Im Gesicht sind die Effekte zuerst beim Berühren, dann mit dem Auge erkennbar. Das ist ein guter Anhaltspunkt, um eine Routine zu beurteilen: Eine geschmeidigere Haut geht immer einer schöneren Haut voraus.
Wie man sie je nach Zone anwendet
Die Augenpartie, die Wangen und der Gesichtsumfang haben nicht die gleichen Bedürfnisse wie die mediane Zone. Nichts zwingt dazu, das gesamte Gesicht auf die gleiche Weise zu behandeln: Ein Fettkörper auf den spannenden Zonen, ein Serum allein anderswo, ist oft die treffendste Formel.
Dieser zonale Ansatz eignet sich besonders für Mischhaut, die mit einheitlichen Routinen scheitert und mit angepassten Routinen Erfolg hat.
Die Grenzen
Es handelt sich um Kosmetika, deren Wirkung auf das Aussehen und den Komfort der Haut abzielt, ohne heilende Absicht. Eine Haut, die trotz einer angepassten Routine unangenehm bleibt, verdient eine dermatologische Meinung.
Häufig gestellte Fragen
Sind beide in der gleichen Routine nützlich?
Ja, und das ist oft die beste Wahl. Zuerst wässriges Serum auf feuchter Haut, dann Öl zum Versiegeln. Die umgekehrte Reihenfolge funktioniert nicht.

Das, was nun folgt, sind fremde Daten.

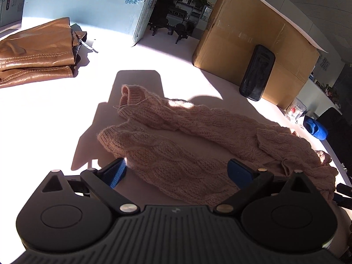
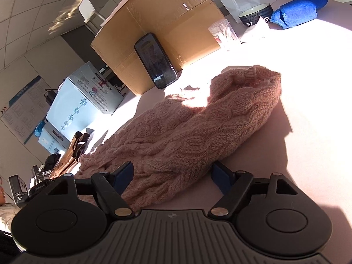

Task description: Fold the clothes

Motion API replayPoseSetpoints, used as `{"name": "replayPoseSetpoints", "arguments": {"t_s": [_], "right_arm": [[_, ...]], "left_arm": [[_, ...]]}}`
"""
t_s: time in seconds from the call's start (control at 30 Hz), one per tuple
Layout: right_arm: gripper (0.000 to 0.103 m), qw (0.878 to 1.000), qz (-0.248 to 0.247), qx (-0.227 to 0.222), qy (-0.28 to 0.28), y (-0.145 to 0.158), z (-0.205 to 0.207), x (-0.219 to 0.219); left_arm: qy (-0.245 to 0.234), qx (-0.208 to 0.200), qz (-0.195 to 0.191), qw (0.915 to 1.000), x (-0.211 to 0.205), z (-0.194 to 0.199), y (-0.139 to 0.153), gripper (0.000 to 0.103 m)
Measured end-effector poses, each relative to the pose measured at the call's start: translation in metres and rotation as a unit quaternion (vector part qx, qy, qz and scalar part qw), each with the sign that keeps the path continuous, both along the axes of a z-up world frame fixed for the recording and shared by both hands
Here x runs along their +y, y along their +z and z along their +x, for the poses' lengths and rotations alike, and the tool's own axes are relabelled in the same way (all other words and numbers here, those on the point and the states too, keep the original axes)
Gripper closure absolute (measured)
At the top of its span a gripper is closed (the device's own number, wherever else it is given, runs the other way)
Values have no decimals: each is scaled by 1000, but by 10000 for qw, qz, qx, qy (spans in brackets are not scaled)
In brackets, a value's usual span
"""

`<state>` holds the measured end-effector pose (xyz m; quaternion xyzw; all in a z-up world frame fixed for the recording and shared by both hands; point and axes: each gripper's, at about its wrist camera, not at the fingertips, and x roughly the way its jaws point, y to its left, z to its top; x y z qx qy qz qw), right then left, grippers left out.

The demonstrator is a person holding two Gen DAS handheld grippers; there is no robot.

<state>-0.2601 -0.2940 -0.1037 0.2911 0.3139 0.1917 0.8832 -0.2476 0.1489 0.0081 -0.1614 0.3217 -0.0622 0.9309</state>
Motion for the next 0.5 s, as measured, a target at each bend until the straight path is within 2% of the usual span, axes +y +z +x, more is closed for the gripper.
{"name": "replayPoseSetpoints", "arguments": {"t_s": [0.03,0.1,0.13,0.2,0.27,0.4,0.47,0.5], "right_arm": [[48,10000,33,39,-57,-1,0,-1],[57,9998,119,109,-149,-3,0,-5],[63,9996,169,146,-200,-5,0,-8],[72,9991,258,208,-249,-7,-1,-11],[80,9987,362,268,-224,-10,-1,-13],[79,9984,444,342,-124,-10,-3,-15],[67,9958,789,454,10,-12,-5,-21],[65,9948,900,471,57,-12,-6,-23]], "left_arm": [[15,0,42,10000,-1,1,0,15],[12,12,148,9999,-5,2,1,33],[18,30,176,9998,-5,3,2,37],[37,71,220,9997,-6,4,2,56],[67,117,129,9998,-3,5,2,63],[121,131,66,9998,-1,3,1,69],[118,134,24,9998,0,2,1,69],[123,137,-2,9998,1,2,1,69]]}}
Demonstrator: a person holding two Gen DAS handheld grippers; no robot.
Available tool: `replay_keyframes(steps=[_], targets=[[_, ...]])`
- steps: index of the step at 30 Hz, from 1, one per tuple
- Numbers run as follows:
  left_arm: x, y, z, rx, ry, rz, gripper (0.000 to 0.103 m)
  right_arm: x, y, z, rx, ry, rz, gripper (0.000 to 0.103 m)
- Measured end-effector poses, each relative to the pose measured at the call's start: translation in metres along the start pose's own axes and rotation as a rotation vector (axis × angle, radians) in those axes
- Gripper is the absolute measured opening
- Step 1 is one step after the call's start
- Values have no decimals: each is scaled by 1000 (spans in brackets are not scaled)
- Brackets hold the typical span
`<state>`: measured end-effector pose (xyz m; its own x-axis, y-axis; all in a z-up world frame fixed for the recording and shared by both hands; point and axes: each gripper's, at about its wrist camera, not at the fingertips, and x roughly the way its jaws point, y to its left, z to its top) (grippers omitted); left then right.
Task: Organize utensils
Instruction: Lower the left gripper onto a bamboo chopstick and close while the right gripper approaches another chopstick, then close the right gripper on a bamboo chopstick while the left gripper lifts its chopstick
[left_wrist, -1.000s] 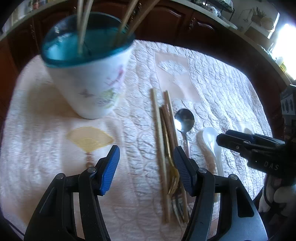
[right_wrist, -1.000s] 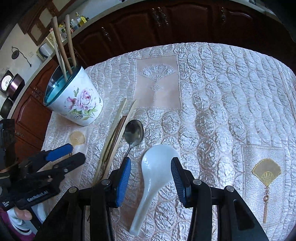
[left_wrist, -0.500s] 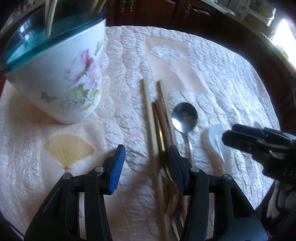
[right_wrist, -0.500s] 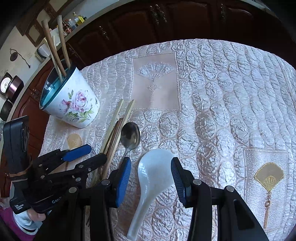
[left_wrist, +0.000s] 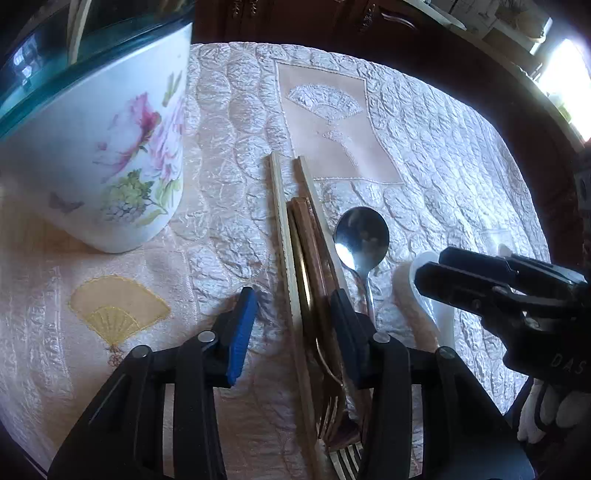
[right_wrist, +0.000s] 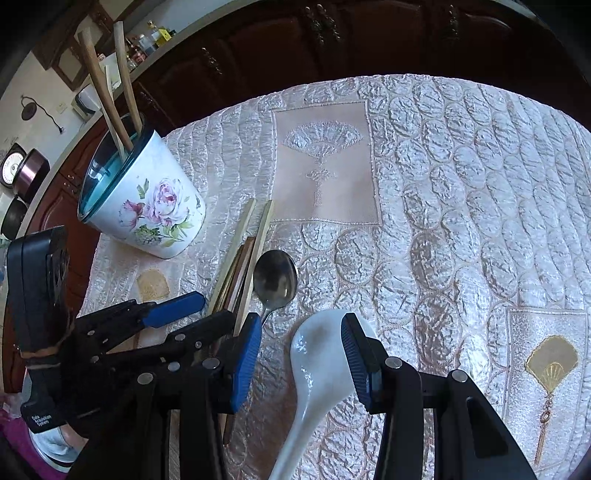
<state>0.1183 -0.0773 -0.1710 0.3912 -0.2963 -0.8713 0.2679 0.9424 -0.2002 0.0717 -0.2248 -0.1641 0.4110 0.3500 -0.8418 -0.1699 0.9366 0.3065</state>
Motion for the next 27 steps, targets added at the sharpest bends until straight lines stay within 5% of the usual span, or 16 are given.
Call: replay_keyframes(steps=[7,27], targets=[[-15,17,-18,-23,-17,-31,13,-5,-2,2,-1,-16,16,43],[-65,76,-55,-156,21,18,13,25,43,3,-67,28,81,43]])
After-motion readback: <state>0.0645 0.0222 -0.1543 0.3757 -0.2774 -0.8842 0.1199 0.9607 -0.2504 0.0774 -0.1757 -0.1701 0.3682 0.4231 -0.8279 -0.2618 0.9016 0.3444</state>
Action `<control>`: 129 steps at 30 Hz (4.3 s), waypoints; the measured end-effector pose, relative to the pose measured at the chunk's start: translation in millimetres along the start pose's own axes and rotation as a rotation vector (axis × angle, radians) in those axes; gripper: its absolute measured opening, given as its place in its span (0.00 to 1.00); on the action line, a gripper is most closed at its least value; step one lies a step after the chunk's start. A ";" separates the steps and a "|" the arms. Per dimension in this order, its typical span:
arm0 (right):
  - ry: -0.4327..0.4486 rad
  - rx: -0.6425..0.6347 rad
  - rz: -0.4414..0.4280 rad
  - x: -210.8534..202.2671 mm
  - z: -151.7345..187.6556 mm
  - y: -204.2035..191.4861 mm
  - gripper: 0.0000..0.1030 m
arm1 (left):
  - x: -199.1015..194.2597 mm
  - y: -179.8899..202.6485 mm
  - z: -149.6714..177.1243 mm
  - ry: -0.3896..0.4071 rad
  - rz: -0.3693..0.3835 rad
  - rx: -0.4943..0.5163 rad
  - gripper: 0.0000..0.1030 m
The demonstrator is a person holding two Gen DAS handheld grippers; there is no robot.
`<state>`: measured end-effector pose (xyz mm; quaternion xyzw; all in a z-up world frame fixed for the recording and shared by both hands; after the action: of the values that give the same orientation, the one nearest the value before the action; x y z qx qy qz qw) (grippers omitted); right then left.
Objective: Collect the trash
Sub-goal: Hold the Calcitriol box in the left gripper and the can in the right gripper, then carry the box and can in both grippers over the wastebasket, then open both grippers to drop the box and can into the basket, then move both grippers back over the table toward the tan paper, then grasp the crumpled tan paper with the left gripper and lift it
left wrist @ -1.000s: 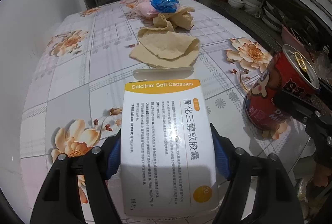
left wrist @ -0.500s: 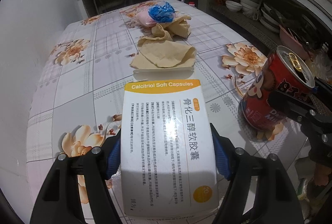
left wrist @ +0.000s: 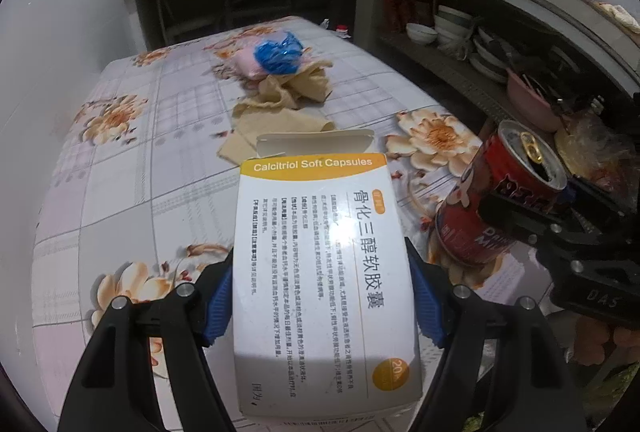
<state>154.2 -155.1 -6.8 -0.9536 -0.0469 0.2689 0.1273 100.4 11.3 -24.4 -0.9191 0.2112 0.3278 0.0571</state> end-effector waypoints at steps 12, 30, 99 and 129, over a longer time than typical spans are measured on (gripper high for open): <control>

Spendet Arganöl Feuchtigkeit?
Nicht direkt: Es spendet kein Wasser. Es nährt und begrenzt die Verdunstung, was die Hydratation indirekt verbessert.
Welches soll man für fettige Haut wählen?
Das wässrige Serum, mit einer Gelcreme. Arganöl ist eher für trockene Haut bestimmt; bewahren Sie es für die spannenden Bereiche auf, wenn Sie möchten.
Wie viele Tropfen Öl für das Gesicht?
Zwei bis drei genügen. Darüber hinaus bleibt der Überschuss auf der Oberfläche und verleiht ein fettiges Gefühl ohne zusätzlichen Nutzen.